Muchos madrileños se han quedado en casa, por causa de la crisis y del mal tiempo y a Madrid casi le revientan las costuras. Nunca ha habido, sobre todo en estas fechas, tanto interés por los museos, los grandes almacenes y los cines, lugares que disfrutan de aire acondicionado, como ahora. Cuando tengo ocasión menciono la fortuna madrileña de tener más árboles que ninguna otra capital y esos devaluados parques, que son El Retiro, la Casa de Campo y otros recintos salpicados en el área. Esa especie de blanda medusa de calor inevitable que nos sofoca y hace más dura la estancia en la capital. Antes, a estas fechas, muchos habían carenado su casco anatómico, con unas semanas de descanso. Otros se disponían a hacerlo y aguantaban con la esperanza del ocio bien ganado. Hoy, las ocurrencias de los políticos, en lugar de hacerlas con gaseosa fresquita, las van a publicar en el BOE y hacer obligatorias, como la reducción en 20 kilómetros la velocidad en la entrada a la ciudad. O sea, la condena que padecerán los automovilistas estando más tiempo encajonados en el utilitario, marchando en una velocidad corta que, según creo recordar, consume más combustible que las directas.

Cada año me maravilla la renovada ausencia de una playa en Madrid. Echando mano de la memoria, que sujeto cada vez con mayor esfuerzo, recuerdo haber estado en ella, tomando el autobús en Moncloa hasta su arenoso enclave, donde luego estuvo el Parque Sindical, en la carretera de El Pardo. Hablo, exactamente, del año 1935. Embalsaron, uno de los riachuelos que bordean la metrópoli y trajeron la arena de alguna cercana playa. Y allí se formó una pequeña playa para disfrute de los ciudadanos que no habían visto, en su mayoría, el mar, la Playa de Madrid. Nunca fui a las instalaciones sindicales, pero lo cierto es que el viejo estuario, en medio de la estepa, no ha encontrado patrocinio municipal suficiente, supongo que debido a causas que escapan a mi información.

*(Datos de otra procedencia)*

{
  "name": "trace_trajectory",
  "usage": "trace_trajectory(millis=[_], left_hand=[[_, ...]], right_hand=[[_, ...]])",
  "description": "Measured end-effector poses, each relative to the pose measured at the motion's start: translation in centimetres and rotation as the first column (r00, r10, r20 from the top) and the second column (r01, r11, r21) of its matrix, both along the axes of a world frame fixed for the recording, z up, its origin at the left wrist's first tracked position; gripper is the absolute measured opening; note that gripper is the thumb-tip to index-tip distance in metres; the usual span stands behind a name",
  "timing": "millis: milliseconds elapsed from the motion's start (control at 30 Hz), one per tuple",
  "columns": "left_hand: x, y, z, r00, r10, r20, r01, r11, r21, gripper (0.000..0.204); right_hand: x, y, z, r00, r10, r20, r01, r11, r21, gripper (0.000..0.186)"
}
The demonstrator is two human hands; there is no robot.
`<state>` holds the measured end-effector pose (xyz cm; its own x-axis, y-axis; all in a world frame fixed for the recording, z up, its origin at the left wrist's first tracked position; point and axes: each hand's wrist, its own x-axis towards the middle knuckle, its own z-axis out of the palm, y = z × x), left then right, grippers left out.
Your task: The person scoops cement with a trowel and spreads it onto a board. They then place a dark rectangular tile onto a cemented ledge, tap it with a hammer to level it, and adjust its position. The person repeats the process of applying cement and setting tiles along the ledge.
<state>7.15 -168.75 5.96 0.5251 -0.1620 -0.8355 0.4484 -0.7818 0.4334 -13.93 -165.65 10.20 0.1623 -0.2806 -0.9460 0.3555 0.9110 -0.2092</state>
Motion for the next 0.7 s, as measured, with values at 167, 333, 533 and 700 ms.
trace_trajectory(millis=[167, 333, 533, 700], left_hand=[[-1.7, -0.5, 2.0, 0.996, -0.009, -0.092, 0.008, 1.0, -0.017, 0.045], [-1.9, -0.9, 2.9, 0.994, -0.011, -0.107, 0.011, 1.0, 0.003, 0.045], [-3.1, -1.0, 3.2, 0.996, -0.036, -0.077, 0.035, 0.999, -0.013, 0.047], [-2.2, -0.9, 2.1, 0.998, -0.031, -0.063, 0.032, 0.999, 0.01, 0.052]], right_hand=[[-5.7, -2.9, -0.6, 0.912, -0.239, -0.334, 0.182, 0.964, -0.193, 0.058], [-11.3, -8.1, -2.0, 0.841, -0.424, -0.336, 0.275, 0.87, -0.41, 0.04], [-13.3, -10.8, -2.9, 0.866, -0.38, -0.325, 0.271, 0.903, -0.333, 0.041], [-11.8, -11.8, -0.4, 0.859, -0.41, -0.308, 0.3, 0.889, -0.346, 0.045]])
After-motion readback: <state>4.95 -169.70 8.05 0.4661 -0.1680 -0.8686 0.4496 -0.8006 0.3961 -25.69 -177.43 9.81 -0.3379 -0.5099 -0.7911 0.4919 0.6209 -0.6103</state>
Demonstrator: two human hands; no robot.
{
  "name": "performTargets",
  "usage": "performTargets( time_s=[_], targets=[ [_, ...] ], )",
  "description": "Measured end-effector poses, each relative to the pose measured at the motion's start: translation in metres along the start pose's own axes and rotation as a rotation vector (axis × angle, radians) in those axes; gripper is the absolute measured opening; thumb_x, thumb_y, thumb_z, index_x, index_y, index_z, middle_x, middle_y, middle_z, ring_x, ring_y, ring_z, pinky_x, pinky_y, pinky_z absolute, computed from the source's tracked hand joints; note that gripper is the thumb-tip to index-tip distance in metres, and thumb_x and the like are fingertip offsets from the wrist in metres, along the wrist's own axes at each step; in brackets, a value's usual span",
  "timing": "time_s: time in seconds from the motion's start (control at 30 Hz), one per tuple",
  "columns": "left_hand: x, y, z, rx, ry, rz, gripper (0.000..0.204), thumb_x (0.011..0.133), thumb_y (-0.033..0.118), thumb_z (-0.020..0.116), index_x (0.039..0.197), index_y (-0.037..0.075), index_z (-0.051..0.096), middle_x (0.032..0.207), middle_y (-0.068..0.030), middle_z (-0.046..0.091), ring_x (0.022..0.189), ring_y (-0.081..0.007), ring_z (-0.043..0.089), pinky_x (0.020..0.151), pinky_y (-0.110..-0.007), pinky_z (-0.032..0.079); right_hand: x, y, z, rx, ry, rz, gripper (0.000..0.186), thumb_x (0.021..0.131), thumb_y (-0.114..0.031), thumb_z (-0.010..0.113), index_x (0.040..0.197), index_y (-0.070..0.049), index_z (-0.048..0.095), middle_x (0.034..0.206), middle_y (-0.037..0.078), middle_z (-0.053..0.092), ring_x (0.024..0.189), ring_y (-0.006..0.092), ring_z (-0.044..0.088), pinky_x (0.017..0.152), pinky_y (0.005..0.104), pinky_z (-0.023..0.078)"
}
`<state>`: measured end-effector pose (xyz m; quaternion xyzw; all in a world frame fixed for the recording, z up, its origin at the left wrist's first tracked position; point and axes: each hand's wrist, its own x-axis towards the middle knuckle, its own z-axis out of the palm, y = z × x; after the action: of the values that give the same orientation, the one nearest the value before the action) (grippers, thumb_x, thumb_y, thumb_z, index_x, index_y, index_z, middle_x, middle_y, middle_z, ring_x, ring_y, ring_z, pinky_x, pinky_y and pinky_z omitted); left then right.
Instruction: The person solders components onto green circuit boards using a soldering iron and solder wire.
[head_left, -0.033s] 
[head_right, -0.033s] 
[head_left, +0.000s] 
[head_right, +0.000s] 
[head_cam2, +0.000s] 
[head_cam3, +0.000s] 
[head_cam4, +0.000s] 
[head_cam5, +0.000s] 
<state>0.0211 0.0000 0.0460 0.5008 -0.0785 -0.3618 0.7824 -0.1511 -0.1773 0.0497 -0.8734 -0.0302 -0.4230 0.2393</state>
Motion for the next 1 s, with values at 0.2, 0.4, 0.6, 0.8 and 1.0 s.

El nativo se recuperaba por las noches, que solían ser tibias, salvo algunas tórridas jornadas, inmisericordes, sin un soplo de aire que formara corriente ni otro movimiento -en aquellos tiempos, que el aleteo de los abanicos o la revolución del aire por medio de los ventiladores, de pie, de mesa o de techo-. En mi último domicilio madrileño los instalé y puedo asegurar que aquél ambiente, suavemente removido -no es necesario ponerlo a gran velocidad- causa una grata sensación de alivio. Hoy el frigorífico ha sustituido a la nevera y el botijo y la televisión cercana a las ventanas, una mancha sonora que sustituye el monótono e ingrato canto de los grillos, que gozaron de grande e incomprensible predicamento.

Que los políticos insistan en que la crisis es temporal constituye una majadería en sus términos; todas las crisis son coyunturales y a las vacas flacas siguen las gordas, pero si nos atuviéramos a esa conformidad podríamos cerrar el edificio de la carrera de San Jerónimo, el de la plaza de la Marina y tantos otros, con lo que volverían a rebosar las arcas del Estado. Tan sencillo como el gesto antinuclear de quitarse la corbata en lugares refrigerados, algo que ha convertido dos grados de diferencia en historia parlamentaria.

Lo curioso es que una capital que sobrepasa los cinco millones de habitantes solo tenga el lago de la Casa de Campo y el estanque del Retiro como superficies acuáticas urbanas. Igual que en tiempos de la Restauración.